The United States nuclear strategy depends on its ability to command, control, and communicate with its nuclear forces under all conditions. An essential element of that ability is Looking Glass; its crew and staff ensure there is always an aircraft ready to direct bombers and missiles from the air should ground-based command centers be destroyed or rendered inoperable. Looking Glass is intended to guarantee that U.S. strategic forces will act only in the manner dictated by the President. It took the nickname "Looking Glass" because the mission mirrored ground-based command, control, and communications centers.

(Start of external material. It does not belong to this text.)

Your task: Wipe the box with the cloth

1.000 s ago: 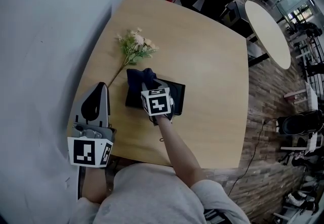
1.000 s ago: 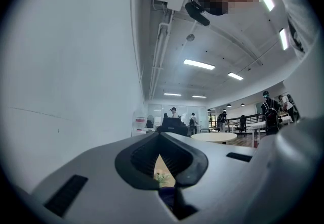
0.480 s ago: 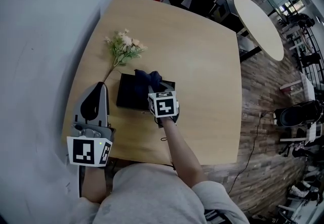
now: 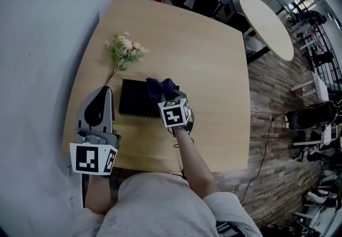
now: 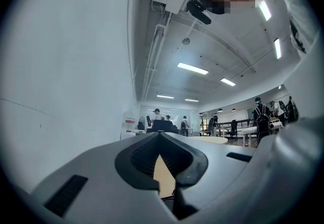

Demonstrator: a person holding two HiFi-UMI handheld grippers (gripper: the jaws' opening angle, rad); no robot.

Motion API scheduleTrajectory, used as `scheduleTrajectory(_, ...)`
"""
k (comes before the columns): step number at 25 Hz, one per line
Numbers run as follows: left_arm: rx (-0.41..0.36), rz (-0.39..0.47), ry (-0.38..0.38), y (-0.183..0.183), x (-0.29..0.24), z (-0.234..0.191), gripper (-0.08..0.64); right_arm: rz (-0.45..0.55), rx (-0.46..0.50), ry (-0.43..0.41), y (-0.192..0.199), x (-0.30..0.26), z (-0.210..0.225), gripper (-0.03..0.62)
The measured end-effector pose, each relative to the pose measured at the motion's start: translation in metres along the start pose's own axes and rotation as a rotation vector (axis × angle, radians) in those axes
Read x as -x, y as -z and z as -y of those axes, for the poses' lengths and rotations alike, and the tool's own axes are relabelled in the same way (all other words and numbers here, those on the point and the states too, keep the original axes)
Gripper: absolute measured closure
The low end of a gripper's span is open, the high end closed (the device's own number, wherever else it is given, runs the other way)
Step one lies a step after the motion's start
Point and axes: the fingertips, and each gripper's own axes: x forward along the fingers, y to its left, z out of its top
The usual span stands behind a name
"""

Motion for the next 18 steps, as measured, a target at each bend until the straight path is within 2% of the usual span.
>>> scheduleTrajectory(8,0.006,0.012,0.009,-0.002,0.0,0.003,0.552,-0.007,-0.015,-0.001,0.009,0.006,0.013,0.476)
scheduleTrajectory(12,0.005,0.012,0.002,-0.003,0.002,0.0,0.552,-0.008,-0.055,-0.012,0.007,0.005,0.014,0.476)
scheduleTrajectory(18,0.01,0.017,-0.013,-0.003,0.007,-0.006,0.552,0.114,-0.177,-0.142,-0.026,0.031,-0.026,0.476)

The Strategic Air Command (SAC) began the Looking Glass mission on February 3, 1961, and Looking Glass aircraft were continuously airborne 24 hours a day for over 29 years, accumulating more than 281,000 accident-free flying hours. On July 24, 1990, "The Glass" ceased continuous airborne alert, but remained on ground or airborne alert 24 hours a day. The EC-135A flew the Command Post mission until EC-135C were delivered starting in 1963. The aircraft were delivered to Offutt AFB and as well as one aircraft to each of the Stateside Numbered Air Force Headquarters – Second Air Force at Barksdale AFB (Louisiana); Eighth Air Force at Westover AFB (Massachusetts); and Fifteenth Air Force at March AFB (California). EC-135s flew all the missions except one, on March 4, 1980, when an E-4B was tested on an operational mission, flying a double sortie as the replacement aircraft could not launch due to weather. About a week after the flight, Washington deleted the funds for additional E-4 aircraft.

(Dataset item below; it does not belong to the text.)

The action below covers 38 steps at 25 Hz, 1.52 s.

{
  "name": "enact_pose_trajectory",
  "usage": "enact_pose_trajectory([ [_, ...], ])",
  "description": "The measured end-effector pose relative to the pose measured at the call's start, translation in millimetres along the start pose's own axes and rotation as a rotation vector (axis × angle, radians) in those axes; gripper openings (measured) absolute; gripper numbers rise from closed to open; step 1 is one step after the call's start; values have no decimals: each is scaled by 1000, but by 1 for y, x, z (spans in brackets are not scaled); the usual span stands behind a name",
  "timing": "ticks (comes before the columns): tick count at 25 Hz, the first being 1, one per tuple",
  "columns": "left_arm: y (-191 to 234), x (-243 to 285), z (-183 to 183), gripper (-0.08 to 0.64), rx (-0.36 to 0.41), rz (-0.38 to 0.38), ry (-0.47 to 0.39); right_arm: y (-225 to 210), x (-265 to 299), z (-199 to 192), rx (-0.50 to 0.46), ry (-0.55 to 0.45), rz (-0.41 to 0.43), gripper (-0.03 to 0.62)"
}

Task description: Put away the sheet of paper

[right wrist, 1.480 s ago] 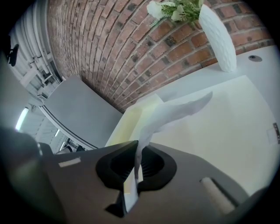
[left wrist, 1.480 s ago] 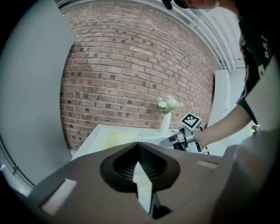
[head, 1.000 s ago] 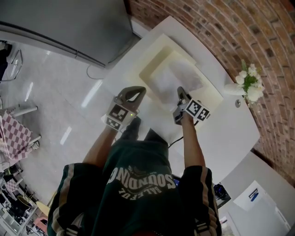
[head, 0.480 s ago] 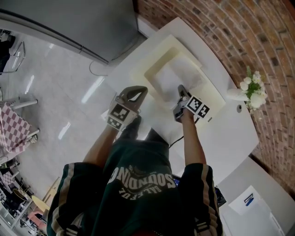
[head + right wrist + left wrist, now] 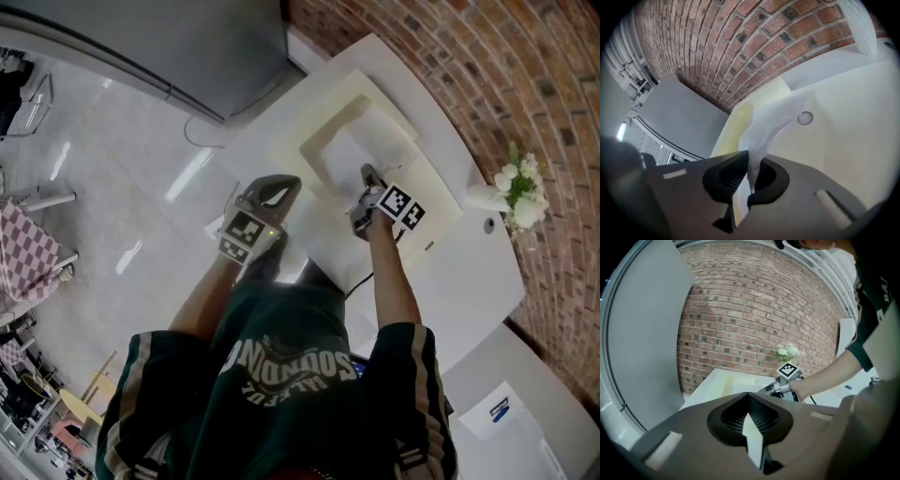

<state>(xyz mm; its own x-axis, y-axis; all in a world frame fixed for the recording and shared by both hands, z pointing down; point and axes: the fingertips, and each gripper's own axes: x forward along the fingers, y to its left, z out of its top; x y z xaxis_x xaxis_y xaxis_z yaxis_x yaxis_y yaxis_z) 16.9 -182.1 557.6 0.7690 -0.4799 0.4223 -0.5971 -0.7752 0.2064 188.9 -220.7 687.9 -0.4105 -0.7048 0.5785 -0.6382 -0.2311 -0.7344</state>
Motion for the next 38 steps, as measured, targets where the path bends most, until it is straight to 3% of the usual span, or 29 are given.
enact_pose_trajectory([
  [17,10,-13,-6,11,-26,31,-2,8,38,-7,38,91,-32,31],
  [25,8,-15,-7,11,-28,21,-2,3,34,-11,-138,197,-120,158],
  [30,1,-12,-4,11,-23,-3,-8,-5,23,-16,-131,250,-136,187],
  [38,-10,-7,5,11,0,-42,-21,-18,-5,-10,-104,196,-189,190],
])
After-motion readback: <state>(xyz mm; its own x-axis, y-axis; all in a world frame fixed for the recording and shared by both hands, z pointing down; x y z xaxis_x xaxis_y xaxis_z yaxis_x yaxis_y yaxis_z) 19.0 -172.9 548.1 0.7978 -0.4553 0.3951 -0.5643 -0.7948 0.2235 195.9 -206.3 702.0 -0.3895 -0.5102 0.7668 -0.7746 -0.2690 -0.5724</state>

On June 1, 1992, SAC was inactivated and replaced by the United States Strategic Command, which now controls the Looking Glass. On October 1, 1998, the Navy's E-6 Mercury TACAMO replaced the USAF's EC-135C in the Looking Glass mission. The last active, former, Looking Glass was converted to a WC-135C Constant Phoenix, where it was retired in November 2020.

- Notes
- Ellsworth AFB maintained additional EC-135 aircraft on Satellite Alert at Minot AFB to monitor the North Dakota missile silos.

===Airborne Launch Control Center===

Airborne Launch Control Centers (ALCC—pronounced "Al-see") provided a survivable launch capability for the United States Air Force's LGM-30 Minuteman Intercontinental Ballistic Missile (ICBM) force by utilizing the Airborne Launch Control System (ALCS) on board that is operated by an airborne missileer crew. Historically, from 1967 to 1998, the ALCC mission was performed by United States Air Force Boeing EC-135 command post aircraft. This included EC-135A, EC-135C, EC-135G, and EC-135L aircraft.

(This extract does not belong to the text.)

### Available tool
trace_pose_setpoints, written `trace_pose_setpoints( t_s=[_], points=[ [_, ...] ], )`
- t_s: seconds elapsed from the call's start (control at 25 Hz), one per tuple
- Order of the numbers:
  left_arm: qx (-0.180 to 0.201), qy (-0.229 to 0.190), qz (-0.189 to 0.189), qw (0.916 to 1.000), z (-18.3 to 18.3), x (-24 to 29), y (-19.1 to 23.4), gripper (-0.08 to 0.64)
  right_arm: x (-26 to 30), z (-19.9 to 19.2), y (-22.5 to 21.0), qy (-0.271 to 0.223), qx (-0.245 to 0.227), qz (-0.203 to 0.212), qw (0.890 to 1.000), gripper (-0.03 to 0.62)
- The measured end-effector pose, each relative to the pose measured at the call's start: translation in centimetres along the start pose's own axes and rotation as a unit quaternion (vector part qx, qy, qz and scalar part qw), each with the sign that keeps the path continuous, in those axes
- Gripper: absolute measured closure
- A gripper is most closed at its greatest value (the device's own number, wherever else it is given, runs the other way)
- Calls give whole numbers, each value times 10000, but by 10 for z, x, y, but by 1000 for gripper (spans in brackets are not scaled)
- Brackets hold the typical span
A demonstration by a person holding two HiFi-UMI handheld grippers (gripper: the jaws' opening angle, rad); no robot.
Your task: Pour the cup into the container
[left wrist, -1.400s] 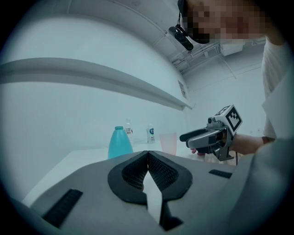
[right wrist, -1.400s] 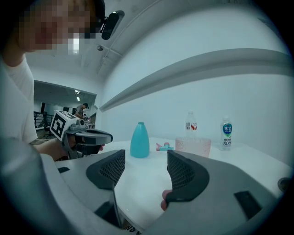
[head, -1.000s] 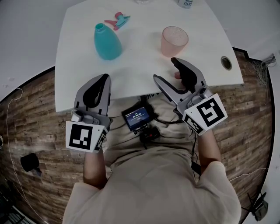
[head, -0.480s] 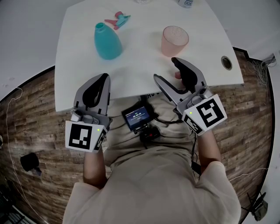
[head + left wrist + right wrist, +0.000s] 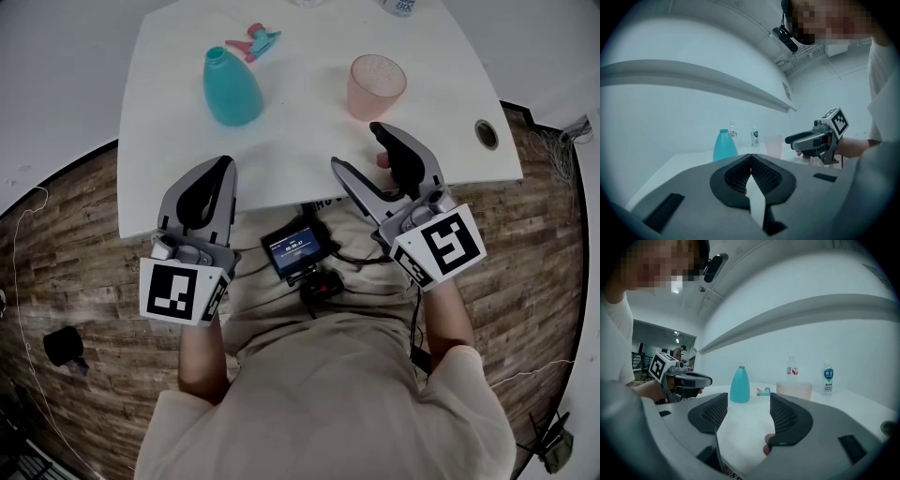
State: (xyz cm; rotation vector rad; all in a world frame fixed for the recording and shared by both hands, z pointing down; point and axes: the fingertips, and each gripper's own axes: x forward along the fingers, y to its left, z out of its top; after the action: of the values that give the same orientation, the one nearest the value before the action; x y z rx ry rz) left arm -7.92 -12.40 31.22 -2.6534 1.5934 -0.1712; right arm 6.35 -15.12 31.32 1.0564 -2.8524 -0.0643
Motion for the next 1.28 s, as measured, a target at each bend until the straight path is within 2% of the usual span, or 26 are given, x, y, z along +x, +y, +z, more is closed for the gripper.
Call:
trace_pose_setpoints(
  t_s=[0.52, 0.72, 0.92, 1.28],
  points=[
    [-23, 4, 2, 10000, -2, 1, 2, 546, -3, 3, -8, -45, 400, 100, 9991, 305],
    [-33, 7, 8, 10000, -1, 1, 2, 546, -12, 0, -36, 35, 414, -249, 9988, 305],
    [-24, -6, 14, 10000, 1, -1, 1, 546, -31, 14, -61, -100, 143, -767, 9969, 305],
    [-21, 13, -11, 10000, -2, 1, -1, 546, -32, 21, -50, -181, -101, -656, 9976, 305]
  ],
)
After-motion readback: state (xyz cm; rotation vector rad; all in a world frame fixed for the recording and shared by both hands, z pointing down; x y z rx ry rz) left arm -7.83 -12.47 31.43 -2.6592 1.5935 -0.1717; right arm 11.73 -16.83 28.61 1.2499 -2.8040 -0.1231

In the late 1960s and early 1970s, ALCS crews belonged to the 44th Strategic Missile Wing (SMW) at Ellsworth AFB and the 91st SMW at Minot AFB. ALCS equipment was installed on various Boeing EC-135 variants to include the EC-135A, EC-135C, EC-135G, and for a short while on the EC-135L.

Starting in 1970, there were only two SAC squadrons that operated ALCS capable aircraft. This included the 2nd Airborne Command and Control Squadron (ACCS) operating EC-135C aircraft out of Offutt AFB and the 4th ACCS operating EC-135A, EC-135C, and EC-135G aircraft out of Ellsworth AFB . All three variants of these EC-135A/C/G aircraft had ALCS equipment installed on board.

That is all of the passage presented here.